Norton Cezar Dal Follo da Rosa Jr. (*)
Recentemente, em decorrência da sucessão, nos últimos meses, de casos de violência contra crianças em ambiente familiar no nosso Estado, fui entrevistado com o propósito de trazer algumas contribuições para o debate. Trata-se de um tema delicado que se torna ainda mais complexo quando estamos falando de crimes que tiveram um triste desfecho porque resultaram em homicídios.
Diante de tamanha perplexidade, é compreensível tentar levantar algumas hipóteses sobre o que levaria um pai ou uma mãe a tirar a vida do próprio filho. Mesmo porque, quando o horror nos toma de assalto, faz-se necessário a construção de algum sentido, sobretudo para aquilo que seria da ordem do absolutamente inaceitável. Nesse contexto, a repórter lança a primeira questão:
– “O que poderia explicar, no aspecto mental, uma mãe ou um pai decidir tirar a vida do próprio filho”?
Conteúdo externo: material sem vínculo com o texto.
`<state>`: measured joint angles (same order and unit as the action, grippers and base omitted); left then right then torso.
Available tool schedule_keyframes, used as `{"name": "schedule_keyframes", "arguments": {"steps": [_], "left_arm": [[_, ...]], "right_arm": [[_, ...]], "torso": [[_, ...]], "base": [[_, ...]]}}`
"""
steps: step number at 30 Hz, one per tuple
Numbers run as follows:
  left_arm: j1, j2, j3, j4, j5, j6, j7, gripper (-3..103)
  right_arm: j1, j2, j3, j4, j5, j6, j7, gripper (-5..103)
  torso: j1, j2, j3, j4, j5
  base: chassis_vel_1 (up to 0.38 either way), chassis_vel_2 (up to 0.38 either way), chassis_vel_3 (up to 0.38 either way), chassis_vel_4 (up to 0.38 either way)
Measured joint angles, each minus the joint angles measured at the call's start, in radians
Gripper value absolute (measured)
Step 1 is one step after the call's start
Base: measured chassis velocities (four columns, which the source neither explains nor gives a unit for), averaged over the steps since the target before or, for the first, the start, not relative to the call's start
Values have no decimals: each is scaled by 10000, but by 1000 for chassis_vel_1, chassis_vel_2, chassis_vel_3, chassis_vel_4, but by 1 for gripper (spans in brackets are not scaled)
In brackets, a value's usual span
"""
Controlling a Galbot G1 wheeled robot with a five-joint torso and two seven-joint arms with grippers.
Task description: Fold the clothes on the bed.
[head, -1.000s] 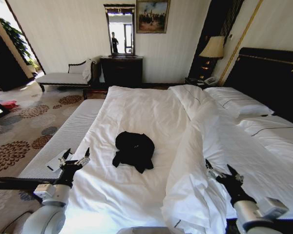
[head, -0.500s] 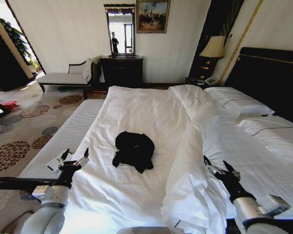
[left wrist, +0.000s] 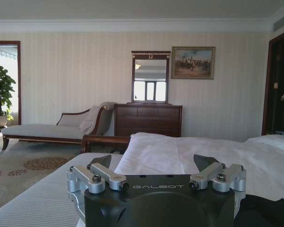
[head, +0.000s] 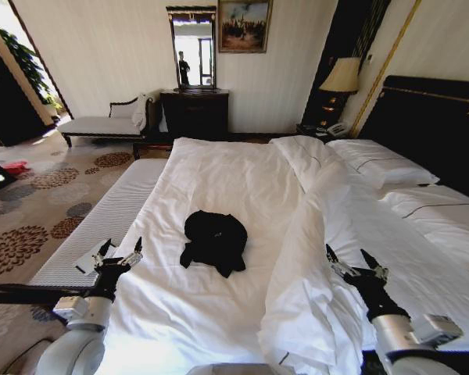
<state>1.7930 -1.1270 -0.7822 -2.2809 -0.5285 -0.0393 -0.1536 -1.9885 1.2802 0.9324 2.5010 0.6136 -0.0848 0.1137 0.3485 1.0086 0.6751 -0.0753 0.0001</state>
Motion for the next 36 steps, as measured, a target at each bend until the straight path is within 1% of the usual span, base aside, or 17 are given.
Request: {"name": "schedule_keyframes", "arguments": {"steps": [4,5,8,10,15,24,27,29,30,31,32,33,34,35,36], "left_arm": [[-18,0,10,6,8,8,-11,100],[-18,-1,10,4,9,9,-11,100],[-16,-4,9,0,9,9,-12,100],[-5,-5,5,-4,9,10,-12,100],[18,-24,-13,7,9,3,-12,100],[-132,-20,17,59,8,18,-44,100],[-151,-15,21,81,5,27,-54,100],[-151,-16,26,95,3,30,-62,100],[-150,-19,28,110,3,30,-69,100],[-150,-19,28,110,3,30,-69,100],[-148,-20,29,128,3,30,-77,100],[-149,-21,30,138,2,29,-77,100],[-152,-25,34,162,1,28,-77,100],[-160,-33,39,171,0,22,-76,100],[-160,-33,39,171,0,22,-76,100]], "right_arm": [[45,17,-6,-2,-31,-14,8,100],[49,25,-6,-3,-49,-10,8,100],[43,34,-12,-5,-138,103,-18,100],[18,38,-25,-7,-402,295,-56,100],[111,79,-150,-8,-517,321,81,100],[152,126,-187,-12,-605,197,105,100],[131,156,-197,-12,-597,207,104,100],[48,173,-201,-11,-298,189,87,100],[-50,188,-235,-10,208,32,90,100],[-50,188,-235,-10,208,32,90,100],[-168,198,-265,-10,693,-226,135,100],[-264,198,-281,-10,967,-463,175,100],[-287,180,-286,-11,971,-656,217,100],[-244,121,-285,-11,712,-810,266,100],[-244,121,-285,-11,712,-810,266,100]], "torso": [[0,0,0,2,-1],[0,0,0,-1,-1],[1,-1,1,1,-1],[1,0,0,1,0],[-7,2,-3,0,-2],[2,-1,1,0,4],[0,-1,0,-1,-2],[0,0,-1,-1,-10],[-1,1,-1,4,-9],[-1,1,-1,4,-9],[-1,1,-2,2,-4],[-1,1,-1,0,-5],[-3,1,-1,-1,-3],[-4,1,-2,-1,-3],[-4,1,-2,-1,-3]], "base": [[13,-3,-10,6],[89,-46,-40,25],[97,-44,-52,62],[107,-73,-111,65],[77,-40,-92,41],[73,73,-65,-95],[116,135,-110,-138],[103,97,-110,-50],[96,76,-85,-54],[96,76,-85,-54],[86,57,-85,-54],[86,57,-29,-4],[0,0,0,0],[0,0,0,0],[0,0,0,0]]}}
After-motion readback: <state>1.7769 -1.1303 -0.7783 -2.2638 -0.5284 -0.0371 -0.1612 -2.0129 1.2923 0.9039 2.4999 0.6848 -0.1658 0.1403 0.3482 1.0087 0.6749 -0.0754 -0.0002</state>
Do ponto de vista psicanalítico, somente uma escuta singular de quem cometeu um ato de filicídio poderia nos levar a supor as reais determinações em cada situação. Ou seja, generalizações, além de não dialogar com a ética psicanalítica, empobrecem a discussão. Entretanto, nossa experiência clínica ajuda-nos a formular algumas hipóteses, mantendo-nos advertidos tanto no que diz respeito à extrema complexidade do debate, quanto às inúmeras possibilidades de leituras desse ato sobre o qual o nosso saber será sempre insuficiente.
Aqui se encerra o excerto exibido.